The lack of access to the Horizon Europe program for three years after ‘Brexit’ has led Portuguese researchers in the UK to find alternative funding solutions, from positions outside the country to more creative projects.
After completing her PhD, Mafalda Dâmaso was Professor of Culture, Media and Creative Industries at King’s College London for two years.
But the desire to devote himself to research, and the lack of British funding in the cultural sector, led him to apply in 2021 for a position at the Erasmus University in Rotterdam.
Despite continuing to live in London, I thought the funding he received in 2022 would make him more accessible, especially to Europeans, he told Agencia Lusa today on the sidelines of Luso2023, an annual gathering of Portuguese researchers and students. United Kingdom.
Marisa Miraldo, a professor of health economics at Imperial College Business School, says she has seen many colleagues return to their home countries because of the difficulty in accessing European funding.
In his case, he had to cede leadership of the international consortium on the research project to a European partner in order to benefit from funding from the Horizon Europe project.

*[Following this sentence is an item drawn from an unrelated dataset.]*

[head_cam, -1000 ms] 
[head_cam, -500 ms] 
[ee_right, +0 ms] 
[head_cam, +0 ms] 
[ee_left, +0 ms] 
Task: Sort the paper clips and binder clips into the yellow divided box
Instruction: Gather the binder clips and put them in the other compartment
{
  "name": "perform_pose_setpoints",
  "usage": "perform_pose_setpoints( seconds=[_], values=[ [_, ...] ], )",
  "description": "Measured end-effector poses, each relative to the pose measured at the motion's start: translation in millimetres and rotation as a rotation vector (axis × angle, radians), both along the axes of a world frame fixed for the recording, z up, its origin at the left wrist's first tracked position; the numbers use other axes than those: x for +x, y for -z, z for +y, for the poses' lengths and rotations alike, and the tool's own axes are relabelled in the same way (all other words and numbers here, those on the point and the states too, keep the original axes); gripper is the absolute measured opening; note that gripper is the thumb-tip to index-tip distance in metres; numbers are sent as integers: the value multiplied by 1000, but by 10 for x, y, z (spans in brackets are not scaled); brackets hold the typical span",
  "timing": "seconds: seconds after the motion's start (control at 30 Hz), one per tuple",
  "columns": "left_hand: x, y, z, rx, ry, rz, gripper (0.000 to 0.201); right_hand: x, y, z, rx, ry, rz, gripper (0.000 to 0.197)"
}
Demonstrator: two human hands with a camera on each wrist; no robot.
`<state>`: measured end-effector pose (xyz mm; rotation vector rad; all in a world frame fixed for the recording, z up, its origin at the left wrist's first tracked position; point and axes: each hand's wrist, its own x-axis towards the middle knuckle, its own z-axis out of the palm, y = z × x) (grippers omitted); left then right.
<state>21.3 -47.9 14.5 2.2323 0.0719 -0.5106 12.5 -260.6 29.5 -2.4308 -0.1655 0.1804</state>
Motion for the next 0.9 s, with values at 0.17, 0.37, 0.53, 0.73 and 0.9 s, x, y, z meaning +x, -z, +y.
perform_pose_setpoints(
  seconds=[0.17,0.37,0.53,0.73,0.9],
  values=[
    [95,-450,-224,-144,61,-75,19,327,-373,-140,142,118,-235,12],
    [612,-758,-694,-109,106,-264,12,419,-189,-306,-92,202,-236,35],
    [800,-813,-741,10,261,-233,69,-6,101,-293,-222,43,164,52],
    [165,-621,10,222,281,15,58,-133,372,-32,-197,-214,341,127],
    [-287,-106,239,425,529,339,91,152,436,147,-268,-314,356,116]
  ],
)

Inês Sequeira, team leader and professor at Queen Mary University of London’s School of Dentistry, considered leaving the country but decided to stay and seek support from British non-profits.
However, he is already preparing an application for a European Research Council grant with collaborators from Italy, Austria, Germany and Sweden.
After three years of uncertainty created by the United Kingdom’s departure from the European Union (EU), an agreement to join the Horizon Europe Research and Innovation Framework Program as an associate member was reached last month.
From 2024, British researchers and companies will be able to compete on an equal footing with EU member states for the programme, which has a budget of €95.5 billion between 2021 and 2027.
However, between 2021 and 2023, researchers from British institutions cannot submit direct applications for funding, including Portuguese researchers.
“There was a direct and indirect impact. We look forward to its implementation so that we can enjoy the doors that can be opened”, said Professor Mariana Pinto da Costa of the Institute of Psychiatry, Psychology and Neuroscience at King’s College London.
Mariana Pinto da Costa, a psychiatrist at the British Public Health System (NHS), revealed that the situation “has led to some creativity in finding partners and funders” and is currently involved in research projects with colleagues in Nigeria and Peru.
“I’m not sitting down yet. But I believe that with the United Kingdom joining the Horizon project, we can have more collaborations, especially with Portugal,” he revealed.